- Opening Delimiter -

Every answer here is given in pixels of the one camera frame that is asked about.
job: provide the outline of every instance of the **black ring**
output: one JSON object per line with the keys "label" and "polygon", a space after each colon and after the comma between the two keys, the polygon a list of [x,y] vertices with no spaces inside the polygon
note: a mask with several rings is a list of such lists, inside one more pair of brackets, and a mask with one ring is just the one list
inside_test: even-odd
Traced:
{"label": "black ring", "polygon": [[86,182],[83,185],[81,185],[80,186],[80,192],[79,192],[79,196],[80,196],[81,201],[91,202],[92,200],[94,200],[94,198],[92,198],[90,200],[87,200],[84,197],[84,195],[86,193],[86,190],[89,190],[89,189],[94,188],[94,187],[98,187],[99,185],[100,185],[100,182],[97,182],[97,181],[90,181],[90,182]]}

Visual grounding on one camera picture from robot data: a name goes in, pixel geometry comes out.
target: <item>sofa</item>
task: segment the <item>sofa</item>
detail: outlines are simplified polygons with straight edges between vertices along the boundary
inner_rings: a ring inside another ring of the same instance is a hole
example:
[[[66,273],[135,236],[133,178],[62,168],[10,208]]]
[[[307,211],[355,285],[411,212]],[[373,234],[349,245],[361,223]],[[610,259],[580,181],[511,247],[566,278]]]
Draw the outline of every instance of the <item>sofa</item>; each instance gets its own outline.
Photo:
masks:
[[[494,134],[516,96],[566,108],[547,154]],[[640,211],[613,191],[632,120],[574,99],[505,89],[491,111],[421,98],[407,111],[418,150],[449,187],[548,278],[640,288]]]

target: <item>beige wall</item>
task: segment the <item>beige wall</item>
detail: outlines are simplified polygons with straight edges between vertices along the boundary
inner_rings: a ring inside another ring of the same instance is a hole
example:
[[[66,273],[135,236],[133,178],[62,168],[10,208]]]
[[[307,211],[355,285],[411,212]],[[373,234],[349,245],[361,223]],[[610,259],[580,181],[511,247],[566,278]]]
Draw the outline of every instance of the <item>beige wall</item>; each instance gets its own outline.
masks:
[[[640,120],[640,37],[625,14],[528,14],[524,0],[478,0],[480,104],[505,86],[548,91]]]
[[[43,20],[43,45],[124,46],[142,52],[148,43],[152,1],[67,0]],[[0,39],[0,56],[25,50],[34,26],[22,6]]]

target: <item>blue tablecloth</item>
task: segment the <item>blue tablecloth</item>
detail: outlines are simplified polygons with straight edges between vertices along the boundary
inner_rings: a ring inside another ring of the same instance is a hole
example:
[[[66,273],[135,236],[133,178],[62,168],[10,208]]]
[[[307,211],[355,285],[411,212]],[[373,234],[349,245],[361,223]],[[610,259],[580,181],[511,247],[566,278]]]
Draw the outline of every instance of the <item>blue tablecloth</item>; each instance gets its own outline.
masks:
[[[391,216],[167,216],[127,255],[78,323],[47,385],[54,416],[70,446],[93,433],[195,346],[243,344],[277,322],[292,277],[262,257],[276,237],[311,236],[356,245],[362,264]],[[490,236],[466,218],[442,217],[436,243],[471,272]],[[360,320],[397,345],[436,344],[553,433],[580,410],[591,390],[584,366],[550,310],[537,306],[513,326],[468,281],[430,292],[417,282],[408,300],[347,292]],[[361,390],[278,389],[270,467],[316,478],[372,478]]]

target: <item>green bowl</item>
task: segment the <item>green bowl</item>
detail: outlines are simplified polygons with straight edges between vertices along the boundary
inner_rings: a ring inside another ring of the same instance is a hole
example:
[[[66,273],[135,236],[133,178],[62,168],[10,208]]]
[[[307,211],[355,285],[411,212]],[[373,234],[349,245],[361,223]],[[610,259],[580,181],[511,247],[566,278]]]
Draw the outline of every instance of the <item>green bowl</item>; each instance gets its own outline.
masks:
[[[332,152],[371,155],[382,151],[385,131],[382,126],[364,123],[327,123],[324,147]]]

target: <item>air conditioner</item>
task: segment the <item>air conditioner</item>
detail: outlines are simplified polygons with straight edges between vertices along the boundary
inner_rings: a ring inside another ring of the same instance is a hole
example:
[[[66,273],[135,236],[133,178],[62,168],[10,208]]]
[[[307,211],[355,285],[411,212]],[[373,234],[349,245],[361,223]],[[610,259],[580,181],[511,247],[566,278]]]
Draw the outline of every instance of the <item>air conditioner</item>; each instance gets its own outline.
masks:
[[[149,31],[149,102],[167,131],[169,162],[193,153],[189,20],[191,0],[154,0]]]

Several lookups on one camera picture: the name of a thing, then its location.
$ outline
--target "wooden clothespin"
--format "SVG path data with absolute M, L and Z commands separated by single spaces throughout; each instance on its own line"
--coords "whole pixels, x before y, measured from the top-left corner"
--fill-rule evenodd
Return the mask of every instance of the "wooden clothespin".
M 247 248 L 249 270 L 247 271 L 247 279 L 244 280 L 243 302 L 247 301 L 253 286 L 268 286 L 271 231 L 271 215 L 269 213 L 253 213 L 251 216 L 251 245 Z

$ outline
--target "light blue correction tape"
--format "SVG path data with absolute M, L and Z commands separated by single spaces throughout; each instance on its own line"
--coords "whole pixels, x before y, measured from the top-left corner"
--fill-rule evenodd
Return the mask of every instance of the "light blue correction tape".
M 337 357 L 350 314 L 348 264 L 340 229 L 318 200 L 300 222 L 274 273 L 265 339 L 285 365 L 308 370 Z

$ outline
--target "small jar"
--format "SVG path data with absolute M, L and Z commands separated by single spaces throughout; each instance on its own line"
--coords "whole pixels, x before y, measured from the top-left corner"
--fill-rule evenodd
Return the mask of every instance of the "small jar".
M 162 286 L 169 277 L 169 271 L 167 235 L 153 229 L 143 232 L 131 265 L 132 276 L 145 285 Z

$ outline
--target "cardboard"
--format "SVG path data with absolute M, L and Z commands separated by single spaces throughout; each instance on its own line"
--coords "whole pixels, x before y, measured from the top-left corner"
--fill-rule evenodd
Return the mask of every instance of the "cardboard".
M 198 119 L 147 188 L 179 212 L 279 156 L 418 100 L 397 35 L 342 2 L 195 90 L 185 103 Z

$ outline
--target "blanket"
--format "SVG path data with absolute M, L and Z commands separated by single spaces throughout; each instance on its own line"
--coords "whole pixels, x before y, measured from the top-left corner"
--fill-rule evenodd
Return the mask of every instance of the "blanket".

- Closing Delimiter -

ACTIVITY: Write out every record above, word for word.

TASK OUTPUT:
Every answer here is given in pixels of the one camera frame that is asked about.
job: provide the outline of every instance of the **black ring**
output: one JSON object per line with the keys "label" and "polygon", a space after each colon and after the comma between the two keys, the polygon a list of [x,y] vertices with no spaces inside the polygon
note: a mask with several rings is a list of such lists, inside one more pair of brackets, and a mask with one ring is just the one list
inside_test: even-odd
Traced:
{"label": "black ring", "polygon": [[86,182],[83,185],[81,185],[80,186],[80,192],[79,192],[79,196],[80,196],[81,201],[91,202],[92,200],[94,200],[94,198],[92,198],[90,200],[87,200],[84,197],[84,195],[86,193],[86,190],[89,190],[89,189],[94,188],[94,187],[98,187],[99,185],[100,185],[100,182],[97,182],[97,181],[90,181],[90,182]]}

Visual grounding on one camera picture from robot data: a name goes in, pixel geometry comes out.
target: <item>sofa</item>
task: segment the <item>sofa</item>
detail: outlines are simplified polygons with straight edges between vertices along the boundary
inner_rings: a ring inside another ring of the same instance is a hole
example:
[[[66,273],[135,236],[133,178],[62,168],[10,208]]]
[[[307,211],[355,285],[411,212]],[[373,234],[349,245],[361,223]],[[610,259],[580,181],[511,247],[566,278]]]
Draw the outline of every instance of the <item>sofa</item>; each instance gets its own outline.
Photo:
masks:
[[[494,134],[516,96],[566,108],[547,154]],[[640,211],[613,191],[632,120],[574,99],[505,89],[491,111],[421,98],[407,111],[418,150],[449,187],[548,278],[640,288]]]

target: <item>beige wall</item>
task: segment the <item>beige wall</item>
detail: outlines are simplified polygons with straight edges between vertices along the boundary
inner_rings: a ring inside another ring of the same instance is a hole
example:
[[[66,273],[135,236],[133,178],[62,168],[10,208]]]
[[[307,211],[355,285],[411,212]],[[373,234],[349,245],[361,223]],[[610,259],[580,181],[511,247],[566,278]]]
Draw the outline of every instance of the <item>beige wall</item>; each instance gets its own outline.
masks:
[[[640,120],[640,37],[625,14],[528,14],[524,0],[478,0],[480,104],[505,86],[548,91]]]
[[[43,20],[43,45],[124,46],[142,52],[148,43],[152,1],[67,0]],[[0,39],[0,56],[25,50],[34,26],[22,6]]]

target: <item>blue tablecloth</item>
task: segment the <item>blue tablecloth</item>
detail: outlines are simplified polygons with straight edges between vertices along the boundary
inner_rings: a ring inside another ring of the same instance is a hole
example:
[[[66,273],[135,236],[133,178],[62,168],[10,208]]]
[[[307,211],[355,285],[411,212]],[[373,234],[349,245],[361,223]],[[610,259],[580,181],[511,247],[566,278]]]
Draw the outline of every instance of the <item>blue tablecloth</item>; each instance gets its own outline.
masks:
[[[391,216],[167,216],[127,255],[78,323],[47,385],[54,416],[70,446],[93,433],[195,346],[243,344],[277,322],[292,277],[262,257],[276,237],[311,236],[356,245],[362,264]],[[490,236],[466,218],[442,217],[436,243],[471,272]],[[360,320],[397,345],[436,344],[553,433],[580,410],[591,390],[584,366],[550,310],[537,306],[513,326],[468,281],[430,292],[417,282],[408,300],[347,292]],[[361,390],[278,389],[270,467],[316,478],[372,478]]]

target: <item>green bowl</item>
task: segment the <item>green bowl</item>
detail: outlines are simplified polygons with straight edges between vertices along the boundary
inner_rings: a ring inside another ring of the same instance is a hole
example:
[[[66,273],[135,236],[133,178],[62,168],[10,208]]]
[[[307,211],[355,285],[411,212]],[[373,234],[349,245],[361,223]],[[610,259],[580,181],[511,247],[566,278]]]
Draw the outline of every instance of the <item>green bowl</item>; each instance gets its own outline.
masks:
[[[332,152],[371,155],[382,151],[385,131],[382,126],[364,123],[327,123],[324,147]]]

target: <item>air conditioner</item>
task: segment the <item>air conditioner</item>
detail: outlines are simplified polygons with straight edges between vertices along the boundary
inner_rings: a ring inside another ring of the same instance is a hole
example:
[[[66,273],[135,236],[133,178],[62,168],[10,208]]]
[[[307,211],[355,285],[411,212]],[[373,234],[349,245],[361,223]],[[610,259],[580,181],[511,247],[566,278]]]
Draw the outline of every instance of the <item>air conditioner</item>; each instance gets its own outline.
masks:
[[[149,31],[149,102],[167,131],[169,162],[193,153],[189,20],[191,0],[154,0]]]

Several lookups on one camera picture: the name of a thing, then its location.
$ outline
--target "wooden clothespin"
--format "SVG path data with absolute M, L and Z commands separated by single spaces throughout; each instance on its own line"
--coords "whole pixels, x before y, measured from the top-left corner"
--fill-rule evenodd
Return the mask of every instance of the "wooden clothespin".
M 247 248 L 249 270 L 247 271 L 247 279 L 244 280 L 243 302 L 247 301 L 253 286 L 268 286 L 271 231 L 271 215 L 269 213 L 253 213 L 251 216 L 251 245 Z

$ outline
--target "light blue correction tape"
--format "SVG path data with absolute M, L and Z commands separated by single spaces throughout; each instance on its own line"
--coords "whole pixels, x before y, measured from the top-left corner"
--fill-rule evenodd
Return the mask of every instance of the "light blue correction tape".
M 337 357 L 350 314 L 348 264 L 340 229 L 318 200 L 300 222 L 274 273 L 265 339 L 285 365 L 308 370 Z

$ outline
--target "small jar"
--format "SVG path data with absolute M, L and Z commands separated by single spaces throughout; each instance on its own line"
--coords "whole pixels, x before y, measured from the top-left corner"
--fill-rule evenodd
Return the mask of every instance of the "small jar".
M 162 286 L 169 277 L 169 271 L 167 235 L 153 229 L 143 232 L 131 265 L 132 276 L 145 285 Z

$ outline
--target "cardboard"
--format "SVG path data with absolute M, L and Z commands separated by single spaces throughout; each instance on its own line"
--coords "whole pixels, x before y, measured from the top-left corner"
--fill-rule evenodd
Return the mask of every instance of the "cardboard".
M 198 119 L 147 188 L 179 212 L 279 156 L 418 100 L 397 35 L 342 2 L 195 90 L 185 103 Z

$ outline
--target "blanket"
--format "SVG path data with absolute M, L and Z commands separated by single spaces throughout; each instance on its own line"
--coords "whole pixels, x before y, measured from the top-left corner"
--fill-rule evenodd
Return the mask of every instance of the "blanket".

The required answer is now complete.